On Wednesday, stock exchanges in China resumed its daily operations after the week-long holidays, which lasted from October 1 to October 7.
It is worth mentioning that the new round of escalations between the U.S. and China affected the stock markets around the world. Several days earlier, before the high-ranking officials meeting in Washington, U.S. blacklisted 28 Chinese companies. China’s foreign ministry said that the U.S. should stop interfering in the internal affairs of China.
The U.S. expanded its trade blacklist to include top Chinese artificial intelligence companies. This news may have a long-lasting influence on the trade talks.

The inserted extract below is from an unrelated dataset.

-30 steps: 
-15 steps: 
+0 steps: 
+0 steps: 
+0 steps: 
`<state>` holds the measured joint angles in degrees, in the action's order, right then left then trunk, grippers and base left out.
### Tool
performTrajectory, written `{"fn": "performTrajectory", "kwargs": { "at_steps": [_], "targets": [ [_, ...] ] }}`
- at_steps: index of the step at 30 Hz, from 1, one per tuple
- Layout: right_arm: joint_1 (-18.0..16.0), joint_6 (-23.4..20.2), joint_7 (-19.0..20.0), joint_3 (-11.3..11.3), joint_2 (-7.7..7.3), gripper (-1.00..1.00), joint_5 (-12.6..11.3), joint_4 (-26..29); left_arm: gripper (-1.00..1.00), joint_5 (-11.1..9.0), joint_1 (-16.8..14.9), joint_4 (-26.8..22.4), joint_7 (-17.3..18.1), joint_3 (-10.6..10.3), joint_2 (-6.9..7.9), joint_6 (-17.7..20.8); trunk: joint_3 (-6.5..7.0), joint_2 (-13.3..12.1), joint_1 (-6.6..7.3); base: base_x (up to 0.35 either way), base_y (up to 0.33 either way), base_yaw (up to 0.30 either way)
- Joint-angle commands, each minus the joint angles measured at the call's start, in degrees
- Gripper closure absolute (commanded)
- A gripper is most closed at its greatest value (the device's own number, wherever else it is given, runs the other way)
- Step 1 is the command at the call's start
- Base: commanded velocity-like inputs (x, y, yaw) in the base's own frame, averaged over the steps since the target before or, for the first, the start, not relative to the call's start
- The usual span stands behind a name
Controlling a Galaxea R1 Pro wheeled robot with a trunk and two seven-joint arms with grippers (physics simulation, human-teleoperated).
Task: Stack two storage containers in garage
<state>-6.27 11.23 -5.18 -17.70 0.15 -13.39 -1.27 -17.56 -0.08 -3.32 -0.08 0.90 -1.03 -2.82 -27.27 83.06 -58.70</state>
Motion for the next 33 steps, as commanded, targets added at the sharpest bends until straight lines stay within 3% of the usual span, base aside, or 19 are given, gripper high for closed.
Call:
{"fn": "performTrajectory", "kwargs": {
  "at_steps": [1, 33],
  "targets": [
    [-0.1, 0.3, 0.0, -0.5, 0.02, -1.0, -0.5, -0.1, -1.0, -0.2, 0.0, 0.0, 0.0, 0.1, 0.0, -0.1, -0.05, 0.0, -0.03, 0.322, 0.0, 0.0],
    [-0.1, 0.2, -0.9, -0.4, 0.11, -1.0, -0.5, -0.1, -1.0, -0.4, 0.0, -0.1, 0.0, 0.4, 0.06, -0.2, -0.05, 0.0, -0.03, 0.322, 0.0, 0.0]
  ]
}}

There is another factor that may further complicate the situation. The U.S. is going to increase the tariffs, which are already in place starting from October 30. As a result tariffs on $250 billion worth of Chinse products will reach 30%. U.S. President Donald Trump said that if trade talks end without a sign of progress the U.S. will implement this decision.
Stock market news
The stocks in mainland Chinese stock indexes managed to overcome the problems. For instance, the Shanghai Composite index rose by 0.39% to around 2,924.86. The Shenzhen component index rose by 0.34% to 9,506.56. The Shenzhen composite increased by 0.654% and was close to 1,609.10.
Meanwhile, Hong Kong’s Hang Seng index fell by 0.61%.

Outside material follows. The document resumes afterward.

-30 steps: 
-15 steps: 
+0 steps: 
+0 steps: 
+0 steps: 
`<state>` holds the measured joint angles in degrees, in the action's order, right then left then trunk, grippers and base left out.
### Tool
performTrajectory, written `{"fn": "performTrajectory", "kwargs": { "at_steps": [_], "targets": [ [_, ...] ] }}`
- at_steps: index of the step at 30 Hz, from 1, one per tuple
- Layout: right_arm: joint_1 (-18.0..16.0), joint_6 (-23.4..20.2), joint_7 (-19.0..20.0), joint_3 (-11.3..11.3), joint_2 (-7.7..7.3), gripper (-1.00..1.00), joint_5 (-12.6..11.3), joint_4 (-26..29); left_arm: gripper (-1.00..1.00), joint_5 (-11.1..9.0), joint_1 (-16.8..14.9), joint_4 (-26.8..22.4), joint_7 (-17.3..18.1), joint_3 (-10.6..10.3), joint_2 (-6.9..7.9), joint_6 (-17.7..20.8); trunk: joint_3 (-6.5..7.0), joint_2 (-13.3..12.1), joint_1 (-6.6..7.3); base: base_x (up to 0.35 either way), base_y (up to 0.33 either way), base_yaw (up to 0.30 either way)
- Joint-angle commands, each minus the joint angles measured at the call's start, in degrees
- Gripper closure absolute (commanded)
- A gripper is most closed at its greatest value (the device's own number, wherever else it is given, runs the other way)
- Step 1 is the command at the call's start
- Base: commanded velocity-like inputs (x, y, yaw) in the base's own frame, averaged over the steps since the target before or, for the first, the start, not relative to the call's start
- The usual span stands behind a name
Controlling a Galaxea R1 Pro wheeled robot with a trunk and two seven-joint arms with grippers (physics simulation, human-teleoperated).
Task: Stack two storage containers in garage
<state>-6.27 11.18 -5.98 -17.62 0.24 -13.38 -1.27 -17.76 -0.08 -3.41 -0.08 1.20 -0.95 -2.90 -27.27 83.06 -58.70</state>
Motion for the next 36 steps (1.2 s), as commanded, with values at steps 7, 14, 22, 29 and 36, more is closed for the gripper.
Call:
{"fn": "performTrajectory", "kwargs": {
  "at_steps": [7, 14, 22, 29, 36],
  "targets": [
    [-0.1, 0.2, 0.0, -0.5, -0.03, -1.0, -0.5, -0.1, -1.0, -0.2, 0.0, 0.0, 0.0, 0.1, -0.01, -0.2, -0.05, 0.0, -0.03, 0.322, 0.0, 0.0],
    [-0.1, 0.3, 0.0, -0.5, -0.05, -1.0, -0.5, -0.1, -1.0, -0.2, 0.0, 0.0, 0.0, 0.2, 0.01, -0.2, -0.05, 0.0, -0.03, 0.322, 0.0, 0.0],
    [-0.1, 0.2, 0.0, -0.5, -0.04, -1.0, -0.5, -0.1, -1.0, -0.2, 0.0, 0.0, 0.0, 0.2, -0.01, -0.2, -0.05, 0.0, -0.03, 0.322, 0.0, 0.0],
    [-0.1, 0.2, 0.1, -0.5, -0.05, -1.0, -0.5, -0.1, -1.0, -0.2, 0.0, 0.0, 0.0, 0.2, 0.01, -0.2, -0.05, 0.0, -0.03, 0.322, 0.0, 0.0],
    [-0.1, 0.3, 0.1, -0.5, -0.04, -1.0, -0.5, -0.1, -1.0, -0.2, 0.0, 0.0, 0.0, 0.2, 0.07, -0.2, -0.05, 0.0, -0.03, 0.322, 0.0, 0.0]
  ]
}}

In Japan, the Nikkei 225 fell by 0.61% to 21,456.38. Another Japanese index Topix fell by 0.3% and was close to 1,581.70.
Famous Japanese company Sharp experienced problems as its shares dropped 2.88%. Nevertheless, Murata Manufacturing’s shares increased by 0.16%.
The overall situation across Asian stock markets shows that it will take time to adjust to the outcome of the trade talks. Both countries should work harder to achieve at least a partial trade deal. Otherwise, global stock markets may have to cope with serious market instability across the continents.